Water deeply and regularly while the plants are developing. Irregular watering – like missing a week then drowning the plants to make up for it – leads to blossom end rot and cracking. The rule of thumb is at least 1 inch of water per week, but during hot, dry spells, they may need more. If your plants start to look wilted for most of the day, give them a drink.

Once the fruit begins to ripen, start to ease up on watering. Lessening the water will coax the plant into concentrating its sugars, resulting in better flavor. However, don’t withhold water so much that the plants continually wilt; stressed plants will drop their blossoms and possibly their fruit.

There are two types of tomato plants. Determinate tomatoes are compact growers; a great choice for containers. They set and ripen their fruit simultaneously, making a large quantity available all at once. These tomatoes are often preferred for canning or sauce-making.

The big, juicy beefsteak tomatoes we all crave grow on indeterminate plants. These plants keep growing – and producing tomatoes – until killed by frost. They grow tall and require staking or caging for support. Pinching off the tips of the main stems in early summer will encourage the plant to put its energy into flowering. This is also a handy trick toward the end of the summer when you want the last tomatoes to hurry up and ripen.

Another way to classify tomatoes is by their shape.
Globe tomatoes are smooth, round and medium to large in size. These days the globe tomato is the norm; they are the most common tomatoes you’ll find at any chain grocery store.

Cherry tomatoes are small, round, two-celled tomatoes that also include the type known as currants. They range in size from one to two inches in diameter. Cherry tomatoes come in many colors and varieties, such as Sun Gold, Honeybunch and Sweet100 .

Beefsteaks are large to very large tomatoes that are typically wider than they are tall. The larger specimens tend to be even squattier. They can be irregular in shape compared to the other tomato types. Brandywine is an example of a beefsteak tomato.

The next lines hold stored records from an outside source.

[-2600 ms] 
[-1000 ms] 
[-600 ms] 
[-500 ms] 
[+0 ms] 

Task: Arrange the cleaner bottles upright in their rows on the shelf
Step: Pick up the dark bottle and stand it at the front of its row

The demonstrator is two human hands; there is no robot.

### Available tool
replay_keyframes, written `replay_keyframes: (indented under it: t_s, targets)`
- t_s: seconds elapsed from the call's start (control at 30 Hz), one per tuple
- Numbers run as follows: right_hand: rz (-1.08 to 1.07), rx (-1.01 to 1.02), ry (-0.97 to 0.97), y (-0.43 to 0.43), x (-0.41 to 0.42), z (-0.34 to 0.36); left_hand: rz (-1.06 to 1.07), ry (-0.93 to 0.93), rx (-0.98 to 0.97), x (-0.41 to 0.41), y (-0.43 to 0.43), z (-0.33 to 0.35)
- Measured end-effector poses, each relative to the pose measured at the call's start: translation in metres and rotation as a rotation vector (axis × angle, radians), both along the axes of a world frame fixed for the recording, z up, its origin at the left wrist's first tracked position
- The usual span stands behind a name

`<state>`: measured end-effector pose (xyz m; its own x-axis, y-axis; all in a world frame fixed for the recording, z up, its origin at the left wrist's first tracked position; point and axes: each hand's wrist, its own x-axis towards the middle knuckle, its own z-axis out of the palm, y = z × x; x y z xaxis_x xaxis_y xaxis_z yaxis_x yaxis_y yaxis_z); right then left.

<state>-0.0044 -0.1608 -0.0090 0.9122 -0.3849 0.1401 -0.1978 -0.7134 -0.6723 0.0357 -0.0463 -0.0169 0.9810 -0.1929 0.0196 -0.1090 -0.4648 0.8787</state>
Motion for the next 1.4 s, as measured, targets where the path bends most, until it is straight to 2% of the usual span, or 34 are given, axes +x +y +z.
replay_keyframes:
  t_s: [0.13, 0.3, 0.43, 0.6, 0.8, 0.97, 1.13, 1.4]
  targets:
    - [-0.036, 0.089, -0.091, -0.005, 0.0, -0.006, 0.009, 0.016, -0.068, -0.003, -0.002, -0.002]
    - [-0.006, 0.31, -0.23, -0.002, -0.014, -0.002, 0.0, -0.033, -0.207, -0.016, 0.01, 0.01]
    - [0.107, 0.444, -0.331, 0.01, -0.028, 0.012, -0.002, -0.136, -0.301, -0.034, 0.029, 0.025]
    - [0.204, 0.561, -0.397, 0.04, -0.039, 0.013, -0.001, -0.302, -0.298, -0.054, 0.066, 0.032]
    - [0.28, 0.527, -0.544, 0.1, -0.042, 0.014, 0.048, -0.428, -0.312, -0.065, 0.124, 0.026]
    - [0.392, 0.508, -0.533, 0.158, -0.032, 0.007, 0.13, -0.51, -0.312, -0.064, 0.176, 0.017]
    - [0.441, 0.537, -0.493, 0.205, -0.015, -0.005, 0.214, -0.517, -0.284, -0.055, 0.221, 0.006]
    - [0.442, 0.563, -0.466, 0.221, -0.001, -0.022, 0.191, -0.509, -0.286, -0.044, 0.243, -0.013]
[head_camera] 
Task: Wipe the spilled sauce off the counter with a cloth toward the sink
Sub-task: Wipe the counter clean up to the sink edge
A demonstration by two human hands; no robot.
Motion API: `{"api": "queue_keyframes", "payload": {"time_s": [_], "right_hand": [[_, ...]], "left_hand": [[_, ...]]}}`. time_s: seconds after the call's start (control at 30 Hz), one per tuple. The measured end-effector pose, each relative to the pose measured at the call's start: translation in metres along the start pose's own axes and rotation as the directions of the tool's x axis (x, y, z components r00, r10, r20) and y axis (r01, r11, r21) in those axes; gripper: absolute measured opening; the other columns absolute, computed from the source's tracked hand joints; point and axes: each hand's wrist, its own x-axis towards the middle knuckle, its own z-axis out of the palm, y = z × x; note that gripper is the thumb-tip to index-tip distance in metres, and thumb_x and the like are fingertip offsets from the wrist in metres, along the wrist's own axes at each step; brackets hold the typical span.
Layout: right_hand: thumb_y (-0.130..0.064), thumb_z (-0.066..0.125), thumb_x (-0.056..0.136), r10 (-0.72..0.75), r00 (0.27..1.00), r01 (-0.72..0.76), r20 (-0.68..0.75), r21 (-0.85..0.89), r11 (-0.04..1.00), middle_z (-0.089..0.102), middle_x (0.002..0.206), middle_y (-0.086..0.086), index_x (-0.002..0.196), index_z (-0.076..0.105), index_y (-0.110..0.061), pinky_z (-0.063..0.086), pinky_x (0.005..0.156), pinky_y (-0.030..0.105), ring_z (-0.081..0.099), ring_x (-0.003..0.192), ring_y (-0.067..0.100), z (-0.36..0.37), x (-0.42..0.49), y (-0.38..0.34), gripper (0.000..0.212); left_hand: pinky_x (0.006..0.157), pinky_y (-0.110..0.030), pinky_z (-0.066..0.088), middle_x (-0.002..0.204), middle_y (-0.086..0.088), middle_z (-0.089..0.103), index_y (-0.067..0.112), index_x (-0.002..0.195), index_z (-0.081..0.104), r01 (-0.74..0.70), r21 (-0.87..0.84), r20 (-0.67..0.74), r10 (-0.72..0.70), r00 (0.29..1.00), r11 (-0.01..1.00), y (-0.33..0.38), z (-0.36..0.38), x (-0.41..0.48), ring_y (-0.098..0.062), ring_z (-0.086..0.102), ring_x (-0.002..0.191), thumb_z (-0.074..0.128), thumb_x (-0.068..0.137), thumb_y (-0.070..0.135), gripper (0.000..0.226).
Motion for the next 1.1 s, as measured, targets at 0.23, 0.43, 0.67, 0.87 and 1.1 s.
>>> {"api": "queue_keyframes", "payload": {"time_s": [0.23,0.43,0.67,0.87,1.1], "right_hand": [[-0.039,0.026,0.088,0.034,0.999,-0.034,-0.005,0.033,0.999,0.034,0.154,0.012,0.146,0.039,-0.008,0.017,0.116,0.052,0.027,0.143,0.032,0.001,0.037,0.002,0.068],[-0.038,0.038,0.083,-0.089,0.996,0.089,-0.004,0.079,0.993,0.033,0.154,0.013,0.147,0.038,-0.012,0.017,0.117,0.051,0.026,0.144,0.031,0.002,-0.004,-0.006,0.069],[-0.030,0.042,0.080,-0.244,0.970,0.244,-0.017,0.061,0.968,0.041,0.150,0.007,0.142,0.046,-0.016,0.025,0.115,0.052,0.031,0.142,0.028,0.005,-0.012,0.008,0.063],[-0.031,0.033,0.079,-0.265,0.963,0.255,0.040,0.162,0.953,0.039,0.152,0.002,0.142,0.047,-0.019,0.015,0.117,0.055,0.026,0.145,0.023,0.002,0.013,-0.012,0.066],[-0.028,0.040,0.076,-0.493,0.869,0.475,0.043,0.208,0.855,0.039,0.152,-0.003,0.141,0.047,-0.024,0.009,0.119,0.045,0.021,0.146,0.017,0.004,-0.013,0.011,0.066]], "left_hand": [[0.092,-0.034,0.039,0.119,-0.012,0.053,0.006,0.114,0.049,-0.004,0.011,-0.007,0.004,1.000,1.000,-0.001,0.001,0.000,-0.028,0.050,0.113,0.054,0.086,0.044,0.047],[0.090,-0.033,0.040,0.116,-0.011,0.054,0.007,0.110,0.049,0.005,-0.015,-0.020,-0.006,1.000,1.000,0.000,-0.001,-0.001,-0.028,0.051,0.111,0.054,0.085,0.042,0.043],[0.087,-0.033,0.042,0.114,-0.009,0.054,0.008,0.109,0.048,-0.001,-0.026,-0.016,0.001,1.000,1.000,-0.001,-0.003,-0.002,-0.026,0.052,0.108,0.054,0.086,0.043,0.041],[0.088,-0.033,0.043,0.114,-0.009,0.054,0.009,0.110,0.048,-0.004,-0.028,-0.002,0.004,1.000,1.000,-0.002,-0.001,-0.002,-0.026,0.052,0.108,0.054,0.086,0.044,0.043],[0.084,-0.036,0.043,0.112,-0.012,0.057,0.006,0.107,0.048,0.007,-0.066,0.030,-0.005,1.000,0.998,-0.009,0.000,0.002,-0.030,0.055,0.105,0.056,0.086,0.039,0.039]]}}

Elongated tomatoes are plum or pear. The pear shape is distinctly smaller near the stem, while the plum is more uniformly elongated than the pear shape. Roma tomatoes and plum tomatoes are traditionally used to make tomato sauces.

Heirloom tomatoes are back in high demand – and for good reason. The seeds of these varieties have been collected and passed down, often through several generations, because of their valued characteristics. In past decades, we’ve lost many of our heirloom varieties, along with the many smaller family farms that supported them. The multitude of heirlooms that had adapted to survive well for hundreds of years were lost or replaced by fewer hybrid tomatoes, bred more for commercial convenience – they ship from field to store well, whereas heirlooms can be fragile. But thanks to the resurgence in popularity, heirlooms have become more widely available in the commercial market today. Seed companies, like Seed Savers Exchange, offer a good selection of heirloom seeds, and growers, like us, are beefing up selections of heirloom plants for home gardeners.

Nothing tastes quite as wonderful as a juicy tomato right off the vine, still warm from the sun. And if you follow these basic planting rules, you can be plucking your homegrown tomatoes for salads, sandwiches or sauces all summer long.